Un certain islam, l’Algérie et bien des courants en France en apportent la preuve, a du mal à rejoindre la modernité. De même la morale de l’Eglise ne veut pas adopter les comportements sexuels de la société qui sont souvent imposés par les conditions de vie contemporaines. Il ne s’agit pas seulement des discours de la hiérarchie mais des comportements de bien des baptisés. On refuse l’avortement et on est méfiant sur les moyens de limiter les naissances ; on écarte les divorcés et les couples homosexuels ou non mariés. Une musulmane et des chrétiennes dénoncent cette situation. Faut-il s’attendre à ce que les religions officielles rejoignent la morale de la société ?

Sœur Lucie Pruvost se réfère à un penseur du siècle dernier, Tahar Haddad. Ce Tunisien souligne que l’islam est, en son fond, religion du changement et du progrès.

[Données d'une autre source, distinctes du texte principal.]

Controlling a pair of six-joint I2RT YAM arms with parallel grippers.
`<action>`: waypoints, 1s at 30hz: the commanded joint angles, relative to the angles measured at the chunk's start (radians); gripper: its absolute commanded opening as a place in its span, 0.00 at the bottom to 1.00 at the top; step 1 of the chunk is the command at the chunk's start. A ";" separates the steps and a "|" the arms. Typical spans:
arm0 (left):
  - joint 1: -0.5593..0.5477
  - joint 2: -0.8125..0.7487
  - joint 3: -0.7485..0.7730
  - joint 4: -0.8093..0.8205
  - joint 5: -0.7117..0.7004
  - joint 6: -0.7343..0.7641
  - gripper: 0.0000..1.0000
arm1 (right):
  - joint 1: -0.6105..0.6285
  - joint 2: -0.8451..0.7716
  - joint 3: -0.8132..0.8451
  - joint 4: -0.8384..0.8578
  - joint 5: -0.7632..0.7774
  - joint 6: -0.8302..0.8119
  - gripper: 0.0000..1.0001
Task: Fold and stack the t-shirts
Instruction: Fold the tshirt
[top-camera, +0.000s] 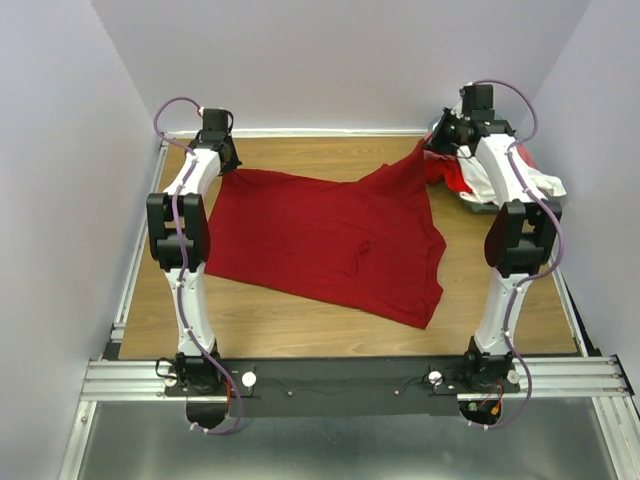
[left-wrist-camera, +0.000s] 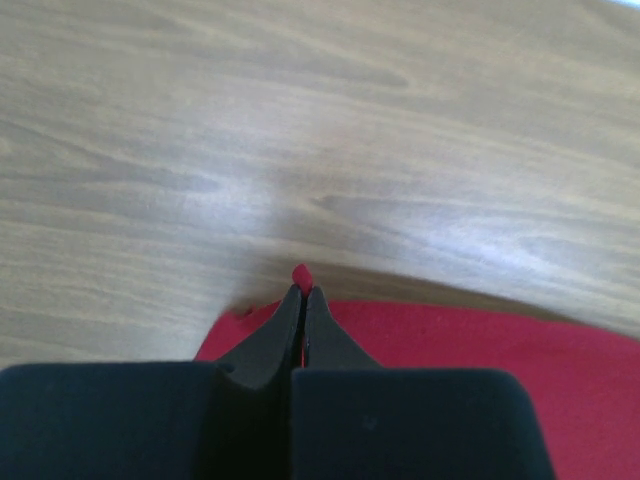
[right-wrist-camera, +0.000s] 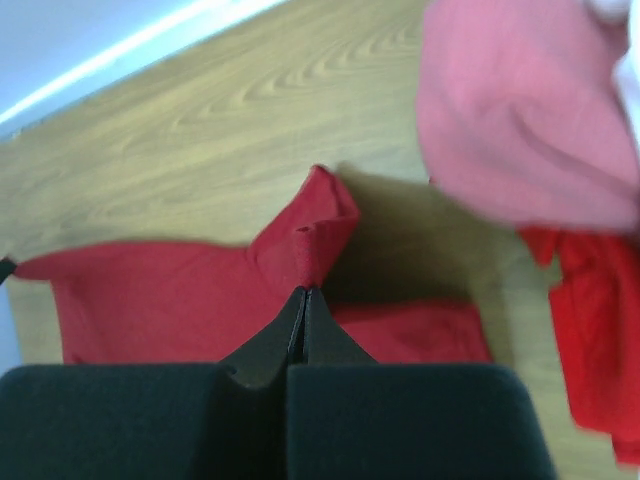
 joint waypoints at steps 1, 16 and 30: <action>0.004 -0.065 -0.062 0.048 0.024 0.036 0.00 | 0.010 -0.179 -0.164 0.006 -0.069 -0.024 0.01; 0.004 -0.180 -0.263 0.101 -0.137 0.092 0.00 | 0.085 -0.671 -0.832 0.046 -0.039 0.019 0.01; 0.004 -0.307 -0.462 0.130 -0.200 0.079 0.00 | 0.100 -0.951 -1.148 0.044 -0.043 0.097 0.01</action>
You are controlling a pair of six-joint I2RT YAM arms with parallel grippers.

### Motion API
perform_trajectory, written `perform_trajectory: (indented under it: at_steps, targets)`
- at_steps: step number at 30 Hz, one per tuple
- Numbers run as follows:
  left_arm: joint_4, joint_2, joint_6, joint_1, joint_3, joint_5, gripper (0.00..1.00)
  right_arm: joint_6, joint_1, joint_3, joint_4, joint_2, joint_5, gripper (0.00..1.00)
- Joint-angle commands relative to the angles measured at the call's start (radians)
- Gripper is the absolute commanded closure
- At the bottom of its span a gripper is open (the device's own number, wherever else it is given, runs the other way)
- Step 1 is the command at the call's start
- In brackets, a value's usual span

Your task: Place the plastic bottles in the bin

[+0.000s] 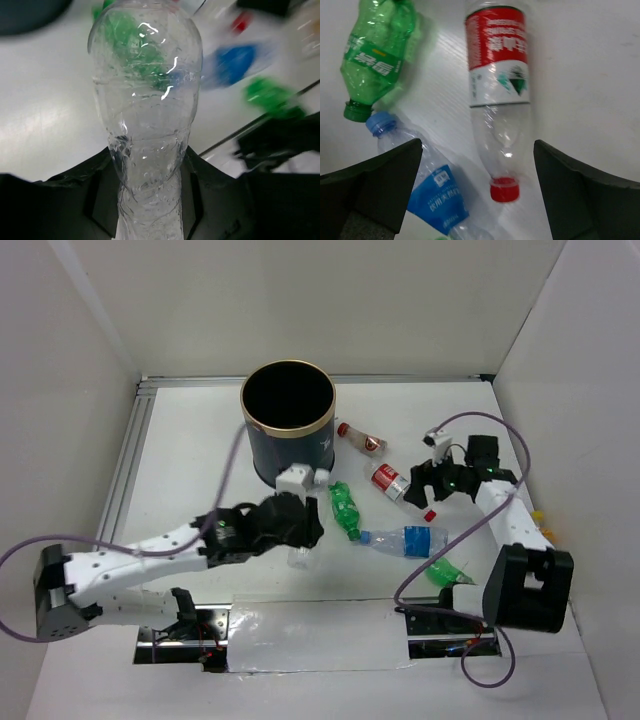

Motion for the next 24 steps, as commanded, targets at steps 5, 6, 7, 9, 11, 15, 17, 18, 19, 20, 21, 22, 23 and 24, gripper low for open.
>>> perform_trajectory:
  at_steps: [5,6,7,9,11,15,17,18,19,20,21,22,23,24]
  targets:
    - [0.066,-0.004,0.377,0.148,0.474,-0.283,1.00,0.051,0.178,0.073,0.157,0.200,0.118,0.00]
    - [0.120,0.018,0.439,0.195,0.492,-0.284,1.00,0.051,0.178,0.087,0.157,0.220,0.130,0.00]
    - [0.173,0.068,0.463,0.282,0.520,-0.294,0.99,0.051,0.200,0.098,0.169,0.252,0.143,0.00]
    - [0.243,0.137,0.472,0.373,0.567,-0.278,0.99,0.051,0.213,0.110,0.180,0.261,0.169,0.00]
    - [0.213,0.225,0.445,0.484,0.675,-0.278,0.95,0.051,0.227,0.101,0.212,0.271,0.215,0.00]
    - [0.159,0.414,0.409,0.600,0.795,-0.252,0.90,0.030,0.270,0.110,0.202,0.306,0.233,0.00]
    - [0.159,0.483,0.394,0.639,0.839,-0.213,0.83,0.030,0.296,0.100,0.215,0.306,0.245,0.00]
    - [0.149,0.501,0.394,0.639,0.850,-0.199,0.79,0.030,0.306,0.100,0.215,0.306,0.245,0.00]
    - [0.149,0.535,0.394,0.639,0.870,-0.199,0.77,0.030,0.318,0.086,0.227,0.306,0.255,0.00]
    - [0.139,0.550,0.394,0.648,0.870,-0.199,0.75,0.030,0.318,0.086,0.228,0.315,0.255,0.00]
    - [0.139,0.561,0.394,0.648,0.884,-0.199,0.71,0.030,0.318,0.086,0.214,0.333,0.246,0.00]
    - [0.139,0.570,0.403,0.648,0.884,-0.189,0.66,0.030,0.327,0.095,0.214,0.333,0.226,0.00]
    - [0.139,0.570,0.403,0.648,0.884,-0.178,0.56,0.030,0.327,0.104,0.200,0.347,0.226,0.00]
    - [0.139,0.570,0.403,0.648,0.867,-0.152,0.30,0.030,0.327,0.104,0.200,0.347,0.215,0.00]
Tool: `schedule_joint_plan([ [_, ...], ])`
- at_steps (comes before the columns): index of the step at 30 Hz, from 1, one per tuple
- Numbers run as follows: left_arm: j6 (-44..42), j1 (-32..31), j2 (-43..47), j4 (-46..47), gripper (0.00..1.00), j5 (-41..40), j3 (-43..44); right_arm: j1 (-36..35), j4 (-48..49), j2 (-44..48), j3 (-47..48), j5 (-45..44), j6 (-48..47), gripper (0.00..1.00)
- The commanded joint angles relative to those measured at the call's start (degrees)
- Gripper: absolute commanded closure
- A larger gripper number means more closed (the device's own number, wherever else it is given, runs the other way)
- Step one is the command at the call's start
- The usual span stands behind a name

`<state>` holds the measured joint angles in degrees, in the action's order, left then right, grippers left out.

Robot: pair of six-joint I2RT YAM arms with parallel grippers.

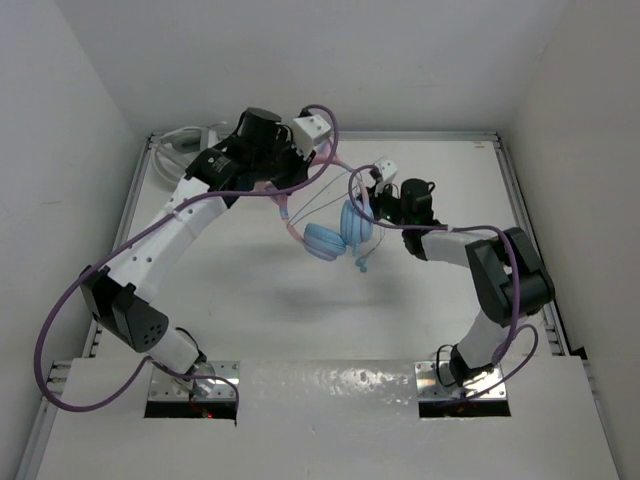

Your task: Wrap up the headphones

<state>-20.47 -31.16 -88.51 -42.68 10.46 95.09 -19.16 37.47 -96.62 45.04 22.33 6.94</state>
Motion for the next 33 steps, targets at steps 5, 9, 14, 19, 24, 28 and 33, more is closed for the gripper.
schedule_joint_plan([
  [5,9.74,0.13,1.85,-1.97,1.00,5.27,8.88,-2.20,26.77,-7.00,-2.24,7.82,18.37,0.62],
  [9,12.20,0.22,1.15,-3.46,1.00,7.20,15.19,-4.30,25.11,-10.16,-0.57,6.51,18.29,0.59],
  [14,13.52,0.22,-0.26,-4.78,1.00,6.24,22.14,-5.36,21.16,-9.82,-1.18,-0.07,19.60,0.58],
  [19,15.10,0.13,-0.44,-5.58,1.00,8.34,24.18,-7.11,22.55,-10.35,-1.26,0.61,22.49,0.76],
  [24,16.34,0.83,0.62,-4.96,1.00,7.38,23.91,-10.28,22.28,-8.76,-4.15,-2.20,24.00,0.83],
  [28,18.53,2.06,0.09,-5.05,1.00,8.44,25.05,-11.43,29.20,-9.38,-7.75,-3.87,24.70,1.00],
  [33,25.90,10.22,-1.57,-1.37,1.00,14.83,23.83,-16.15,28.46,-5.61,-12.85,-6.58,20.59,1.00],
])
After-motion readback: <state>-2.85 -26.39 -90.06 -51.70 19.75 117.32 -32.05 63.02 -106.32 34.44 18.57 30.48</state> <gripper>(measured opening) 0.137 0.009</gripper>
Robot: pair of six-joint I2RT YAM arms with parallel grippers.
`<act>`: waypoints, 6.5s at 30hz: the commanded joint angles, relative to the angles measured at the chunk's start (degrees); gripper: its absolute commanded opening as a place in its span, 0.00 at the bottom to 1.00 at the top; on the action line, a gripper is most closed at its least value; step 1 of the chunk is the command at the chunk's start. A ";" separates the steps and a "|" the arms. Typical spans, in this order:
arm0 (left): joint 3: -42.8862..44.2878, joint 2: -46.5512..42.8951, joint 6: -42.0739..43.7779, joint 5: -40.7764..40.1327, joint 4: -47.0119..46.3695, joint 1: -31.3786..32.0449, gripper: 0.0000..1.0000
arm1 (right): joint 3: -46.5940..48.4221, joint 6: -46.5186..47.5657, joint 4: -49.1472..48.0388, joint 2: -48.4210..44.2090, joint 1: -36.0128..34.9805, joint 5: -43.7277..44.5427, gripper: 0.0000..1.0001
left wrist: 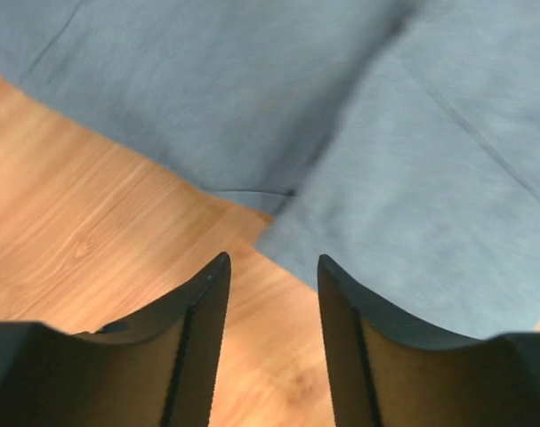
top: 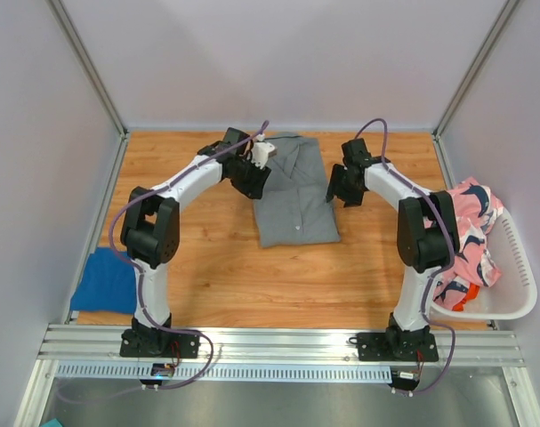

Le Coran libérait la femme arabe qu’on écartait de tout droit : il apportait des limites à la polygamie, permettait que chacune ait une part d’héritage et que son témoignage puisse être reçu. Certes ces droits étaient réduits par rapport à ceux de l’homme mais ils étaient la marque d’un changement profond. De même, la lecture du Coran s’efforce de repérer ce qu’on appelle les versets abrogeants et les versets abrogés : la Révélation, en effet, est une avancée où, s’arrachant au passé, on entre sans cesse, autour du Prophète, dans le changement. Ne faudrait-il pas regretter que le souci des Oulémas soit de retrouver le passé en refusant de voir les appels d’un temps nouveau ? Telle est la question que soulève son livre (« Notre femme : la législation islamique et la société »). Il faut espérer, si l’on souhaite entendre les appels d’aujourd’hui, qu’un nouveau printemps arabe la fasse renaître.

Un texte du Pape François, semble-t-il, peut éclairer ces réactions musulmanes et chrétiennes. Dans son Exhortation « Amoris laetitia » le Souverain Pontife tient des propos assez paradoxaux. Par un certain côté il rappelle les exigences de la morale traditionnelle : condamnation de l’avortement, limitation du contrôle des naissances, rôle de la femme au foyer mais, d’un autre côté, il fait apparaître une loi plus importante, celle de la charité. Au nom de cette dernière chacun est renvoyé à sa conscience en fonction des circonstances sans qu’il soit question de sanctionner ses décisions. On peut supposer qu’en islam le recours à la miséricorde peut avoir le même effet. L’amour rend libre  ! Si chaque croyante use de cette liberté, les lois changeront. Quoi qu’en disent les Pontifes ou les Oulémas, les interdits et les comportements peuvent se modifier : en islam comme en christianisme on en est venu à combattre l’esclavage. En islam comme en christianisme on peut espérer que la femme soit libérée de toute aliénation.